Biomimetic Nanoplatform-Mediated Protective Autophagy Blockage Enhancing Sonodynamic and Ca2+-Overload Combined Therapy for Colon Cancer.

Abstract

The application of a multimodal combination therapy based on a targeted nanodelivery system has been demonstrated to be more valuable in the treatment of cancer. In this work, a hollow polydopamine delivery system (CCC@HP@M) was designed to achieve sonodynamic and calcium-overload combined therapy for colon cancer.
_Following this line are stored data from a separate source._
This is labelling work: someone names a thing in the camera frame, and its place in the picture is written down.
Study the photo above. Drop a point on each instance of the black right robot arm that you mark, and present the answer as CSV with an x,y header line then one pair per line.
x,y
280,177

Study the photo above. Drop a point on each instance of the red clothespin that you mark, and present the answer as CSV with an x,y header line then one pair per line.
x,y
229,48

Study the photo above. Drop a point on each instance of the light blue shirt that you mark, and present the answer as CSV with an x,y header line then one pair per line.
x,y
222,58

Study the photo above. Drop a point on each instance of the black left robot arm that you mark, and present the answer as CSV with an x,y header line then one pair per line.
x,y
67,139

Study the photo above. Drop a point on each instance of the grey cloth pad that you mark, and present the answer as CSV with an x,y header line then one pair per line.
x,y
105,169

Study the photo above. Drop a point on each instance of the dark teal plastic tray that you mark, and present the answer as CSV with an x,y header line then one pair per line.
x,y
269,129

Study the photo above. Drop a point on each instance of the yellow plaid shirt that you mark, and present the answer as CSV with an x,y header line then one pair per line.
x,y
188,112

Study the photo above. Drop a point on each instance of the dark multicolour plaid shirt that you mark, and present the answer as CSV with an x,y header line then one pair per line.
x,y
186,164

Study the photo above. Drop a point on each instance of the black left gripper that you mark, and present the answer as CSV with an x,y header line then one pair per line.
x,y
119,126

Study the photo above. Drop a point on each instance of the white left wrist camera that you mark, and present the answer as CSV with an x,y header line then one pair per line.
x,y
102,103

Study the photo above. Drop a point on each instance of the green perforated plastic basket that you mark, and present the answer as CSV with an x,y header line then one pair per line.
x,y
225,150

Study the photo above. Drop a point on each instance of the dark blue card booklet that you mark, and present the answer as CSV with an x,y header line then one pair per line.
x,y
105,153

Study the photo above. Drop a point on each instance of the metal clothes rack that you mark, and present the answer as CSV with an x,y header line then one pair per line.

The CCC@HP@M exhibits both homologous tumour-targeting ability and pH-responsive drug release properties, enabling the simultaneous targeted delivery of CaO₂ nanoparticles/sonosensitizer Ce6/autophagy inhibitor CQ. The CaO₂ nanoparticles as calcium agents capable of triggering Ca²⁺ overload in tumor cells. The oxidative stress produced by sonodynamic therapy is facilitated by the disruption of calcium homeostasis to enhance the effect of Ca²⁺ overload-induced apoptosis. Furthermore, the O₂ produced by CaO₂ augments the sensitization of sonodynamic therapy. The autophagy inhibitor CQ can inhibit protective cellular autophagy, which is activated by sonodynamic therapy and Ca²⁺ overload. Consequently, autophagy blockage can ensure the therapeutic effect of sonodynamic and Ca²⁺-overload combined therapy for colon cancer. The results of experiments in vitro and in vivo demonstrate that the stimulus-responsive targeted delivery system achieves autophagy blockage augmented sonodynamic and Ca²⁺-overload combined therapy of colon cancer. This work offers a promising theoretical basis for optimizing combined treatment strategies for tumors and clinical translational applications.